» Work request: Copy each line of the following data that contains "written".

Extracted data entries
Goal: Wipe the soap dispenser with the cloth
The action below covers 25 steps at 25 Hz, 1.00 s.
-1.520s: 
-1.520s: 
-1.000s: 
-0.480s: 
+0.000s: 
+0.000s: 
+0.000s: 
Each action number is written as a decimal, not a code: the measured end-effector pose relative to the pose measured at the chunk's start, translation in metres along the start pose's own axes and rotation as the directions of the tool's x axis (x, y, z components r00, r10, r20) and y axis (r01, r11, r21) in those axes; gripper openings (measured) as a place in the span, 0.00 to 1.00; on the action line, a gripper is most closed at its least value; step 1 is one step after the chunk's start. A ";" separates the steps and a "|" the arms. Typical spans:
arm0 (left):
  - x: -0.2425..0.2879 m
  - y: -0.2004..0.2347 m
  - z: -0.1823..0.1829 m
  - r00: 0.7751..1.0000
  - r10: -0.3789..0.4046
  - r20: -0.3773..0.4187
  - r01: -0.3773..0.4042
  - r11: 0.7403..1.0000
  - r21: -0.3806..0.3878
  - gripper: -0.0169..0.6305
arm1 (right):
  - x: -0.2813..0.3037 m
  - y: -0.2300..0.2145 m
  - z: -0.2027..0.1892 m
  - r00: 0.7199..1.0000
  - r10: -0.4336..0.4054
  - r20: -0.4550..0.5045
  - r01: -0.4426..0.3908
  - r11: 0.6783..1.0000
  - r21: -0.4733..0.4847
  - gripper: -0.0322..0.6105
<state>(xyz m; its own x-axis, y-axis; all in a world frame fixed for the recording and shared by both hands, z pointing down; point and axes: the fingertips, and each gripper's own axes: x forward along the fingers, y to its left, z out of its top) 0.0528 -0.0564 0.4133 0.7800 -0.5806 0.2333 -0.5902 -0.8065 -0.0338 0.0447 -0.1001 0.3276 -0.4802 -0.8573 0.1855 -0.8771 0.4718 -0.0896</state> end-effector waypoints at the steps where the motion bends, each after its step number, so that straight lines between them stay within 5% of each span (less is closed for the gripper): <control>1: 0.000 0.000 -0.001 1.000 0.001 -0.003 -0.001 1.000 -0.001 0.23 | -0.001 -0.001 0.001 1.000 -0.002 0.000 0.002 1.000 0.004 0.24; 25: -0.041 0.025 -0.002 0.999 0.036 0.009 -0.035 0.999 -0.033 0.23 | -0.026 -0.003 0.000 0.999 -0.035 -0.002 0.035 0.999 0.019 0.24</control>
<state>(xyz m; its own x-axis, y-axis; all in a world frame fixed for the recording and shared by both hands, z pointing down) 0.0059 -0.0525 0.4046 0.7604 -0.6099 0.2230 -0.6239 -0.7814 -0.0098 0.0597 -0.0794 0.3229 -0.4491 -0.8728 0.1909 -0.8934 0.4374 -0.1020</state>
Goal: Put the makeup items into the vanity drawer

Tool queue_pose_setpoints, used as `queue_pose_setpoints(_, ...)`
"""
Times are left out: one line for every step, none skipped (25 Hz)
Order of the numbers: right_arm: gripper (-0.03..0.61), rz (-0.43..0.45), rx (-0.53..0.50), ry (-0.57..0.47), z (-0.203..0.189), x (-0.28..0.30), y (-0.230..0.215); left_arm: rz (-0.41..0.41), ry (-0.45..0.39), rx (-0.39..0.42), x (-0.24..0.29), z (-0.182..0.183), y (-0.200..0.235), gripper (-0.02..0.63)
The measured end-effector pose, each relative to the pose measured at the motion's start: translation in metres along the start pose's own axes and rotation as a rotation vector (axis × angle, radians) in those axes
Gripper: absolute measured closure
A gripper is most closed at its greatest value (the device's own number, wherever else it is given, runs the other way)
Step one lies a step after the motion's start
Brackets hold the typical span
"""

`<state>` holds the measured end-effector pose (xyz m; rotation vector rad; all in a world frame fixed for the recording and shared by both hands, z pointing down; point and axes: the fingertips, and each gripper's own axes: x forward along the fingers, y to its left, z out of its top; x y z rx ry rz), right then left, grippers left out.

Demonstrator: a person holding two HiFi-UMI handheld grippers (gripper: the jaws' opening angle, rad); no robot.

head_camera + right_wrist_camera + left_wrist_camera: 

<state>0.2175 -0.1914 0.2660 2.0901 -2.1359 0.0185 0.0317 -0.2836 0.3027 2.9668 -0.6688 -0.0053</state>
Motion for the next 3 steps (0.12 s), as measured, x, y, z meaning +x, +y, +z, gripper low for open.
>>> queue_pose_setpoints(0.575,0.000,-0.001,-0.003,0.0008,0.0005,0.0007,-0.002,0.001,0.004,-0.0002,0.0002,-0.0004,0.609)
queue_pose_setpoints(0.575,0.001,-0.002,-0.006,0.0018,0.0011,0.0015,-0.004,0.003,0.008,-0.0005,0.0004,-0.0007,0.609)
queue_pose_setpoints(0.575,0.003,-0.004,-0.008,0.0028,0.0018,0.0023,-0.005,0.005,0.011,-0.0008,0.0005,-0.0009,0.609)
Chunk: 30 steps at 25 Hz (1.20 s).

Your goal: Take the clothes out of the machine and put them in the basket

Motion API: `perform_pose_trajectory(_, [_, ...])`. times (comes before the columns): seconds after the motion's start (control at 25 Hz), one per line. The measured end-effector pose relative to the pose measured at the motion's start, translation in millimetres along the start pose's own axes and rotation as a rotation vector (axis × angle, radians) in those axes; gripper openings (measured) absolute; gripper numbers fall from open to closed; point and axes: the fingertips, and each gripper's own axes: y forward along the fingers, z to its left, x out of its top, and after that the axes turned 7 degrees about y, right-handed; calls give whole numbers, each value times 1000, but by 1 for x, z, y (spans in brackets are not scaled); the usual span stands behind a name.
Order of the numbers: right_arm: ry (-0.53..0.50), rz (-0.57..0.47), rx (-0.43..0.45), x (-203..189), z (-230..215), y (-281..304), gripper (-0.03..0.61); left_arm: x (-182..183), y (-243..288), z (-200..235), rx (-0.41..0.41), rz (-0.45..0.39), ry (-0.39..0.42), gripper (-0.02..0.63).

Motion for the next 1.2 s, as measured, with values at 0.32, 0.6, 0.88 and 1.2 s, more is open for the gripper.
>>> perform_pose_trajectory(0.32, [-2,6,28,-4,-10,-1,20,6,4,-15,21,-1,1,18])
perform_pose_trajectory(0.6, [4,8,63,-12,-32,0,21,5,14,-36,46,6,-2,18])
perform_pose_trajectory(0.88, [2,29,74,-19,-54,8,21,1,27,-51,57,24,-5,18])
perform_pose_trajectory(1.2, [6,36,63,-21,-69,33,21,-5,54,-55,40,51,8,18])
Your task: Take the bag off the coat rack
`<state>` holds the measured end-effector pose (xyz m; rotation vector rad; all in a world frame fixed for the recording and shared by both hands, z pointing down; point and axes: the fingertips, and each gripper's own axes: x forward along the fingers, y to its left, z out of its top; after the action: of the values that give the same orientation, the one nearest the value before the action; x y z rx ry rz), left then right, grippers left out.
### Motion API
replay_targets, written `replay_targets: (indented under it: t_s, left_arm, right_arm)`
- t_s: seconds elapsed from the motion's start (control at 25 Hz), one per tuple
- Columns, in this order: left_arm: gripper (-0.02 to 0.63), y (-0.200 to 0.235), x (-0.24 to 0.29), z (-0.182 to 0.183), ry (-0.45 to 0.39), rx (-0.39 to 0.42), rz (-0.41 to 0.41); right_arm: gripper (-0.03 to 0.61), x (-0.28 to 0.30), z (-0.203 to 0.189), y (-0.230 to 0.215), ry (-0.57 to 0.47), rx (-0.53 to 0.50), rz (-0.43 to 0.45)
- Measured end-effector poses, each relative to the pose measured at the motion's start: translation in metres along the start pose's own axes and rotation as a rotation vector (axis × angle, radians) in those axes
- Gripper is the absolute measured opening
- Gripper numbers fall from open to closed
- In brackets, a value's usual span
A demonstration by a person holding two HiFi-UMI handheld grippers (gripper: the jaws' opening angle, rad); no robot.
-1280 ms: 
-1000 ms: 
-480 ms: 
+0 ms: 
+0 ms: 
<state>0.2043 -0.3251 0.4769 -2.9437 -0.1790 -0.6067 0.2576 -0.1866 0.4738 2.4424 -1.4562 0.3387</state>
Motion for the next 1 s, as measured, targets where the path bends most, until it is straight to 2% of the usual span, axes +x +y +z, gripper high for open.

» Reply:
Each action number is written as a decimal, not a code: the measured end-effector pose relative to the pose measured at the chunk's start, translation in metres along the start pose's own axes and rotation as the directions of the tool's x axis (x, y, z components r00, r10, r20) and y axis (r01, r11, r21) in those axes; gripper openings (measured) as a place in the span, 0.00 to 1.00; on the action line, a gripper is most closed at its least value; step 1 is one step after the chunk's start. A ";" separates the steps and a "|" the arms. Typical spans:
replay_targets, written `replay_targets: (indented under it: t_s, left_arm, right_arm)`

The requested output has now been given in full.